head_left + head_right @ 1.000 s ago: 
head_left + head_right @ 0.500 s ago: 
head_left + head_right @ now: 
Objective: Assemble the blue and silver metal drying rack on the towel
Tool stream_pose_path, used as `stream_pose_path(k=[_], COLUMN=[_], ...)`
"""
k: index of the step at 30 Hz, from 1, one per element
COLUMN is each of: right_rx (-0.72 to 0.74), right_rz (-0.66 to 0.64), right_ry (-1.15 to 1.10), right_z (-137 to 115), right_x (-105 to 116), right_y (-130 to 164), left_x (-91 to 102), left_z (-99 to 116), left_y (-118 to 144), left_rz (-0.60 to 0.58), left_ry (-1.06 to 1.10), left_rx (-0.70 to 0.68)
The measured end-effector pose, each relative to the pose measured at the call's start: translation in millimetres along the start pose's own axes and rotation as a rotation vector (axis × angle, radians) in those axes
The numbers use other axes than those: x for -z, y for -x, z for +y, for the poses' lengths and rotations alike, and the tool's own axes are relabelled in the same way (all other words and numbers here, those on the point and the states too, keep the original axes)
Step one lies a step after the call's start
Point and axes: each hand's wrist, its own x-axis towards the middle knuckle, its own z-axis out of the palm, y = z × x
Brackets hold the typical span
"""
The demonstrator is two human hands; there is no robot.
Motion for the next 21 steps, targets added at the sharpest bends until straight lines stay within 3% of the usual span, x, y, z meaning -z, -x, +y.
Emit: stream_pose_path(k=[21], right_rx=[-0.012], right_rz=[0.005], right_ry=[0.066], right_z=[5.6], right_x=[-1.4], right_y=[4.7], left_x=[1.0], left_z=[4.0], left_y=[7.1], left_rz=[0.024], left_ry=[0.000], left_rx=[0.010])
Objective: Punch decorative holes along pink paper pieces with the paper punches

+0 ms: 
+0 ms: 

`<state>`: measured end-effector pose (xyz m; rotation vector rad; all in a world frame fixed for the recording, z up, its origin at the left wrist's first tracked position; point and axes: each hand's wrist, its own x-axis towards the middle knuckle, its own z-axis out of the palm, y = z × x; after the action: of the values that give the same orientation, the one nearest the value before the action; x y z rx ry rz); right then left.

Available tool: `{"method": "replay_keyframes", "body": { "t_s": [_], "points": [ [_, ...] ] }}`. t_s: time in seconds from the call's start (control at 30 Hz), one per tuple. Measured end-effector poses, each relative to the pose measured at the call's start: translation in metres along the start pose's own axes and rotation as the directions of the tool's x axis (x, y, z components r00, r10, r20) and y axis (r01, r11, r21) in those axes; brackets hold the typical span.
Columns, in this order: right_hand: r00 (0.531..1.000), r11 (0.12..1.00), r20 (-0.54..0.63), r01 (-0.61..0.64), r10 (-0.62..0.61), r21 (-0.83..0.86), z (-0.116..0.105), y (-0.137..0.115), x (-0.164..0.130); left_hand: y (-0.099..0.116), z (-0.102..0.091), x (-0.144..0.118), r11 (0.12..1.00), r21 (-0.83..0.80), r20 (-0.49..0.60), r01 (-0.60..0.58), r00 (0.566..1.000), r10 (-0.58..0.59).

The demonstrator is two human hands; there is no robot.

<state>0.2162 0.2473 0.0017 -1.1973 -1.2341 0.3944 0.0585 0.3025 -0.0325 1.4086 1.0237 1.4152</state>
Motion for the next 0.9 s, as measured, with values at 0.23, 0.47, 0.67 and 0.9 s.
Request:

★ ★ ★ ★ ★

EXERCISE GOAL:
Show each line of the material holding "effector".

FINISHED EXERCISE:
The measured end-effector pose, each relative to the pose measured at the call's start: translation in millimetres along the start pose's own axes and rotation as a rotation vector (axis × angle, radians) in those axes
`<state>`: measured end-effector pose (xyz m; rotation vector rad; all in a world frame fixed for the recording, z up, its origin at the left wrist's first tracked position; point and axes: each hand's wrist, its own x-axis towards the middle knuckle, its own z-axis out of the palm, y = z × x; after the action: of the values that give the same orientation, the one nearest the value before the action; x y z rx ry rz); right then left.
Available tool: `{"method": "replay_keyframes", "body": { "t_s": [_], "points": [ [_, ...] ] }}`. t_s: time in seconds from the call's start (control at 30 Hz), one per tuple. Measured end-effector poses, each relative to the pose measured at the call's start: translation in metres along the start pose's own axes and rotation as the directions of the tool's x axis (x, y, z components r00, r10, r20) and y axis (r01, r11, r21) in those axes; brackets hold the typical span.

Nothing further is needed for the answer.